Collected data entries
|---|
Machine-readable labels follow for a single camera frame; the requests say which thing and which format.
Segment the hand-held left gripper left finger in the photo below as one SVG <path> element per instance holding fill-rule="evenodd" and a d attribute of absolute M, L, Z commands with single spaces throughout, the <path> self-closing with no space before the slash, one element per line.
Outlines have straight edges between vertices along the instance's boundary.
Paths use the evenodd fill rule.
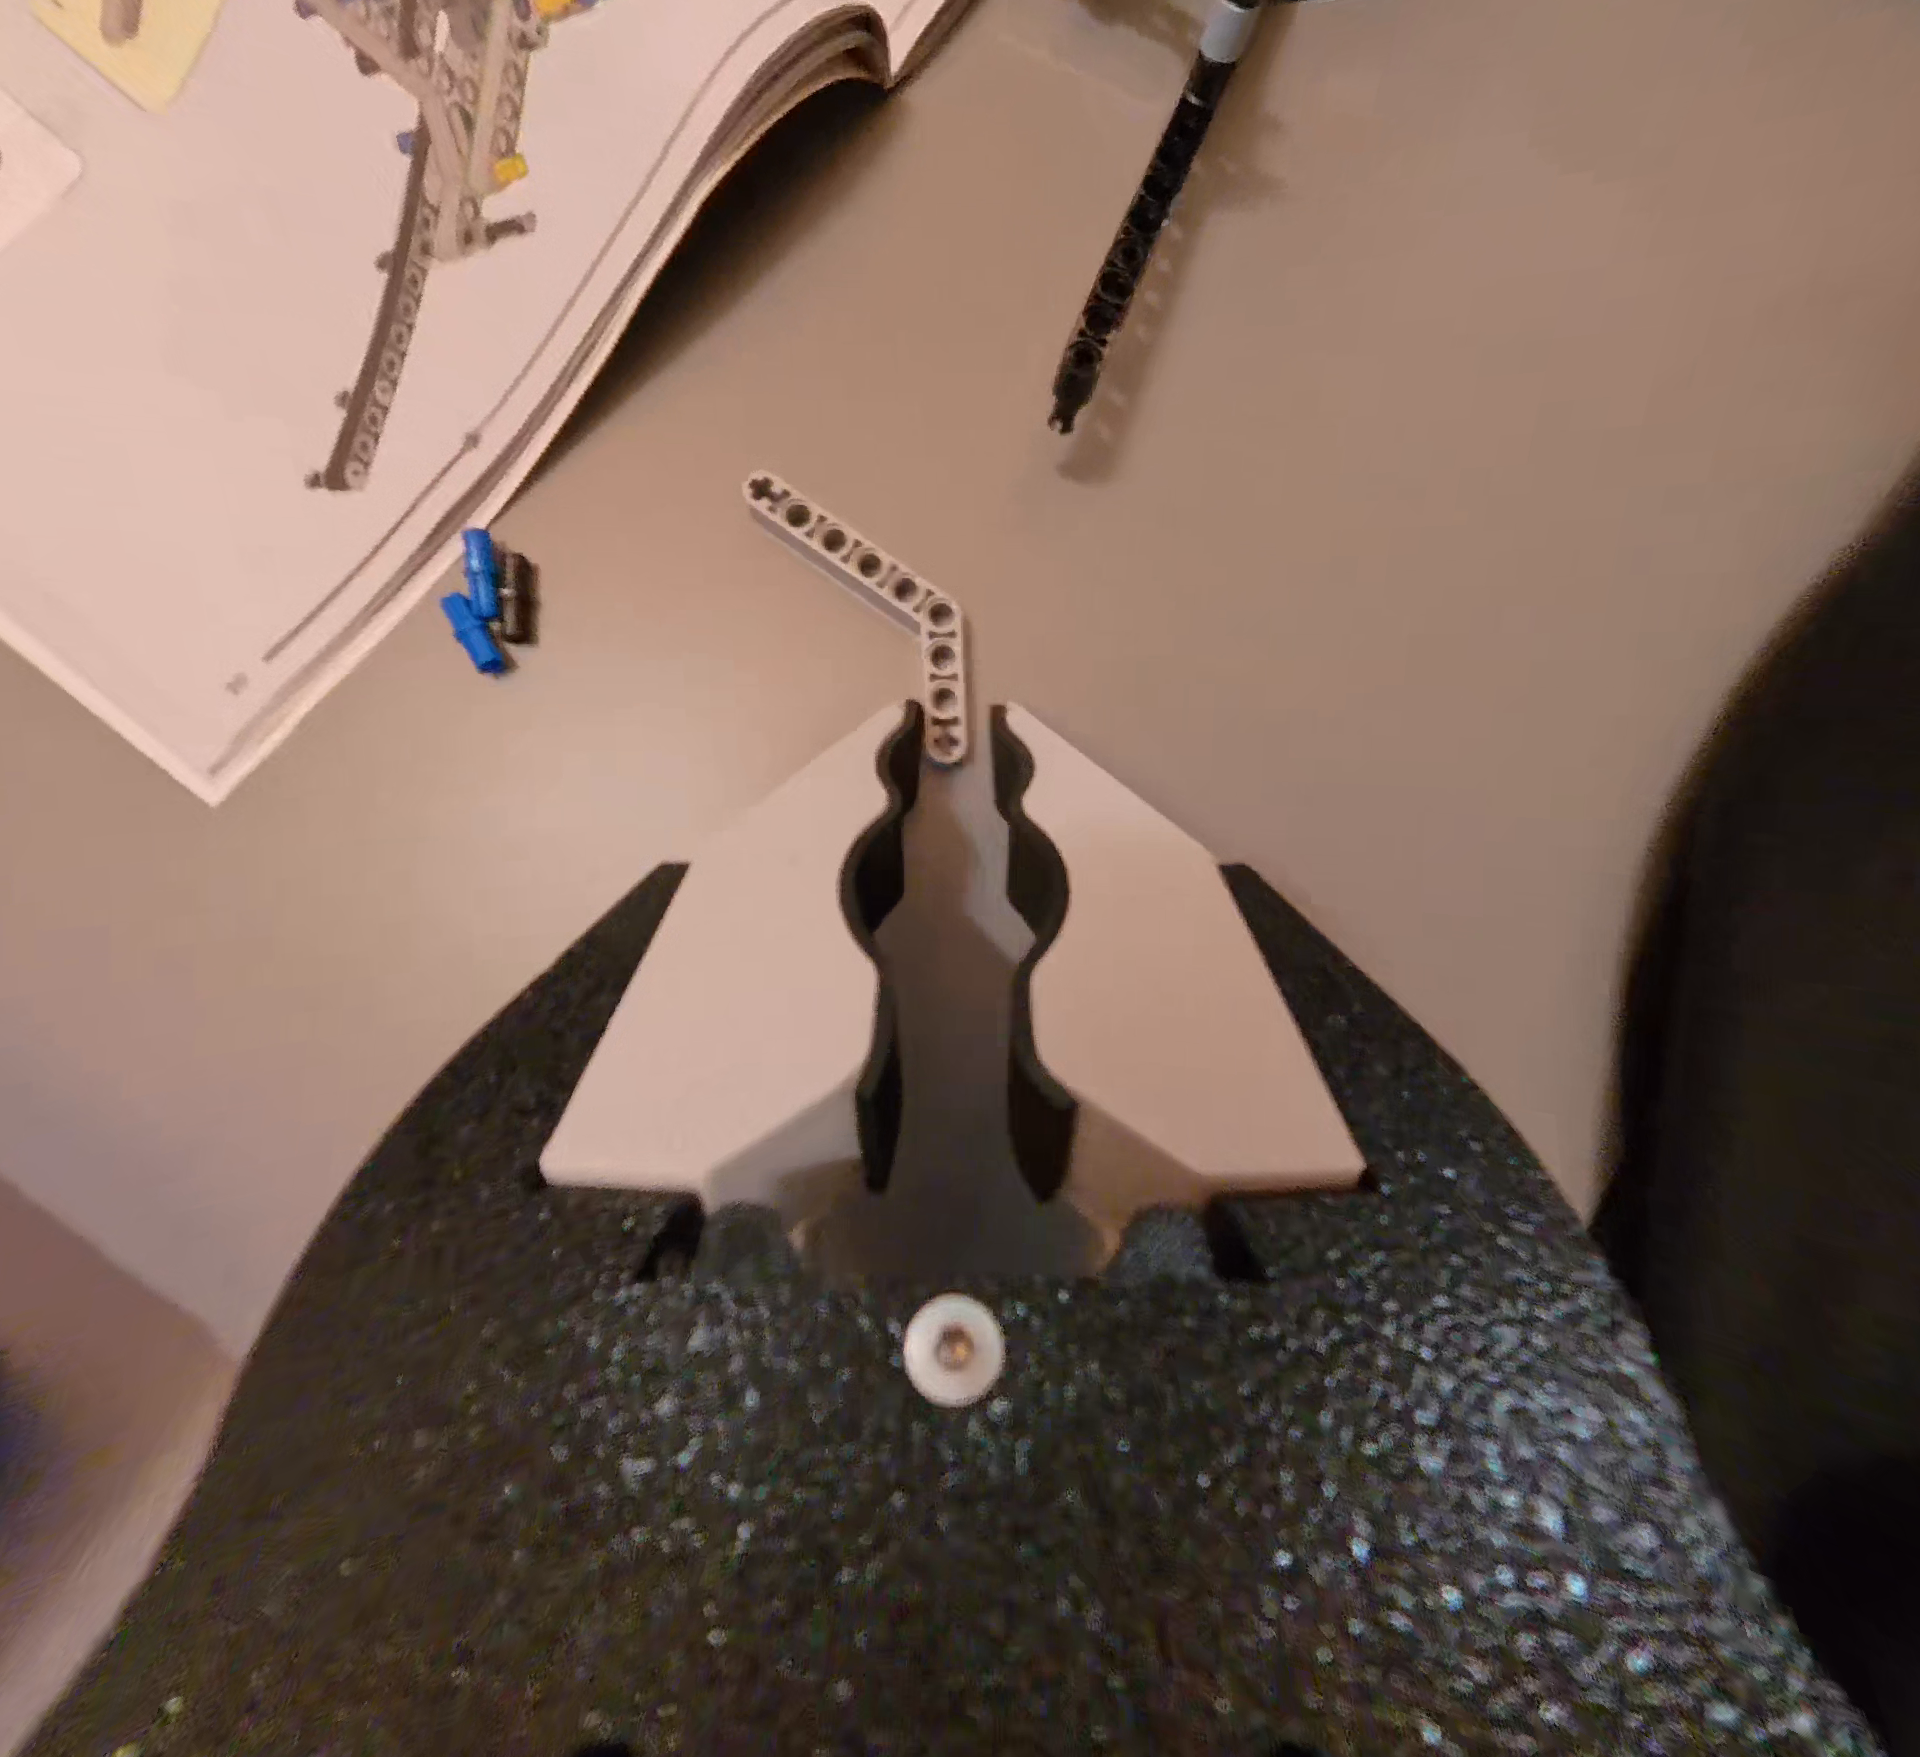
<path fill-rule="evenodd" d="M 878 932 L 924 732 L 919 703 L 884 706 L 708 839 L 543 1145 L 549 1185 L 789 1224 L 888 1189 L 904 1094 Z"/>

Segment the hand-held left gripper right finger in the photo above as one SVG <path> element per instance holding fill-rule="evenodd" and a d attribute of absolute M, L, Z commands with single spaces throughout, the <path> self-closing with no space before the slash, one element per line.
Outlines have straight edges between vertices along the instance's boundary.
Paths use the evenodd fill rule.
<path fill-rule="evenodd" d="M 1008 1119 L 1032 1199 L 1102 1232 L 1368 1165 L 1225 868 L 1020 704 L 990 715 L 1012 981 Z"/>

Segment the grey bent toy beam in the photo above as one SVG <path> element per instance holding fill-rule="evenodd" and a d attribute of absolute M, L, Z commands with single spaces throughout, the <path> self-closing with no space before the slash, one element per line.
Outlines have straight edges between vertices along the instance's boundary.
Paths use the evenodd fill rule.
<path fill-rule="evenodd" d="M 972 753 L 972 703 L 960 601 L 775 475 L 749 475 L 740 493 L 783 546 L 906 632 L 919 665 L 926 760 L 939 768 L 964 765 Z"/>

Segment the grey desk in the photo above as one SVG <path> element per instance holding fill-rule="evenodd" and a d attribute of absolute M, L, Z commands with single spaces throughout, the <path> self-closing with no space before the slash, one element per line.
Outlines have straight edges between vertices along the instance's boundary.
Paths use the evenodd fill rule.
<path fill-rule="evenodd" d="M 732 178 L 503 529 L 226 804 L 4 664 L 4 1180 L 237 1351 L 380 1131 L 910 683 L 768 469 L 1604 1180 L 1620 971 L 1741 669 L 1916 459 L 1916 0 L 1330 0 L 1239 74 L 1073 437 L 1193 0 L 982 0 Z"/>

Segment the dark cloth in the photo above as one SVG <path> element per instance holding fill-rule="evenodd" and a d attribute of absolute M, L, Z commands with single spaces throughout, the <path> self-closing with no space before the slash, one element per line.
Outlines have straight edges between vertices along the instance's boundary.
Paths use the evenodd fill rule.
<path fill-rule="evenodd" d="M 1650 855 L 1594 1232 L 1888 1754 L 1917 1687 L 1917 485 L 1745 667 Z"/>

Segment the long black toy beam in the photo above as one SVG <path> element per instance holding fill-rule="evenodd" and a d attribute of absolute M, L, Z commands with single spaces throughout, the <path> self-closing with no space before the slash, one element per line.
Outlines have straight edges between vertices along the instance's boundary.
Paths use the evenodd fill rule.
<path fill-rule="evenodd" d="M 1060 435 L 1073 432 L 1097 390 L 1107 351 L 1253 41 L 1261 7 L 1263 0 L 1215 0 L 1211 7 L 1186 84 L 1107 245 L 1054 374 L 1047 424 Z"/>

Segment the open instruction booklet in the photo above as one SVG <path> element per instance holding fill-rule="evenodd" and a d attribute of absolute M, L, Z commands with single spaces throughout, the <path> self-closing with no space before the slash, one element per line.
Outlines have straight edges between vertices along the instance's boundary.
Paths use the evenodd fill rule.
<path fill-rule="evenodd" d="M 972 0 L 4 0 L 4 643 L 216 804 Z"/>
|---|
§ **WHAT IS BEING ASKED**
Every line of the data above should be quoted exactly. Omit the pictures.

§ **WRITTEN RESPONSE**
Machine-readable labels follow for a single camera frame; the requests say which thing and which format.
Segment the hand-held left gripper left finger in the photo below as one SVG <path> element per instance holding fill-rule="evenodd" and a d attribute of absolute M, L, Z commands with single spaces throughout, the <path> self-closing with no space before the slash, one element per line.
Outlines have straight edges between vertices along the instance's boundary.
Paths use the evenodd fill rule.
<path fill-rule="evenodd" d="M 878 932 L 924 732 L 919 703 L 884 706 L 708 839 L 543 1145 L 549 1185 L 789 1224 L 888 1189 L 904 1094 Z"/>

Segment the hand-held left gripper right finger in the photo above as one SVG <path> element per instance holding fill-rule="evenodd" and a d attribute of absolute M, L, Z commands with single spaces throughout, the <path> self-closing with no space before the slash, one element per line.
Outlines have straight edges between vertices along the instance's boundary.
Paths use the evenodd fill rule.
<path fill-rule="evenodd" d="M 1008 1119 L 1032 1199 L 1102 1232 L 1368 1165 L 1225 868 L 1020 704 L 990 715 L 1012 981 Z"/>

Segment the grey bent toy beam in the photo above as one SVG <path> element per instance holding fill-rule="evenodd" and a d attribute of absolute M, L, Z commands with single spaces throughout, the <path> self-closing with no space before the slash, one element per line.
Outlines have straight edges between vertices along the instance's boundary.
Paths use the evenodd fill rule.
<path fill-rule="evenodd" d="M 972 753 L 972 703 L 960 601 L 775 475 L 749 475 L 740 493 L 783 546 L 906 632 L 919 665 L 926 760 L 939 768 L 964 765 Z"/>

Segment the grey desk in the photo above as one SVG <path> element per instance holding fill-rule="evenodd" and a d attribute of absolute M, L, Z commands with single spaces throughout, the <path> self-closing with no space before the slash, one element per line.
Outlines have straight edges between vertices along the instance's boundary.
Paths use the evenodd fill rule.
<path fill-rule="evenodd" d="M 732 178 L 503 529 L 226 804 L 4 664 L 4 1180 L 237 1351 L 380 1131 L 910 683 L 768 469 L 1604 1180 L 1620 971 L 1741 669 L 1916 459 L 1916 0 L 1330 0 L 1239 74 L 1073 437 L 1193 0 L 982 0 Z"/>

Segment the dark cloth in the photo above as one SVG <path> element per instance holding fill-rule="evenodd" and a d attribute of absolute M, L, Z commands with single spaces throughout, the <path> self-closing with no space before the slash, one element per line.
Outlines have straight edges between vertices along the instance's boundary.
Paths use the evenodd fill rule.
<path fill-rule="evenodd" d="M 1650 855 L 1594 1232 L 1888 1754 L 1917 1687 L 1917 485 L 1745 667 Z"/>

Segment the long black toy beam in the photo above as one SVG <path> element per instance holding fill-rule="evenodd" and a d attribute of absolute M, L, Z commands with single spaces throughout, the <path> self-closing with no space before the slash, one element per line.
Outlines have straight edges between vertices along the instance's boundary.
Paths use the evenodd fill rule.
<path fill-rule="evenodd" d="M 1060 435 L 1073 432 L 1097 390 L 1107 351 L 1253 41 L 1261 7 L 1263 0 L 1215 0 L 1211 7 L 1186 84 L 1107 245 L 1054 374 L 1047 424 Z"/>

Segment the open instruction booklet in the photo above as one SVG <path> element per instance holding fill-rule="evenodd" and a d attribute of absolute M, L, Z commands with single spaces throughout, the <path> self-closing with no space before the slash, one element per line.
Outlines have straight edges between vertices along the instance's boundary.
Paths use the evenodd fill rule.
<path fill-rule="evenodd" d="M 972 0 L 4 0 L 4 643 L 216 804 Z"/>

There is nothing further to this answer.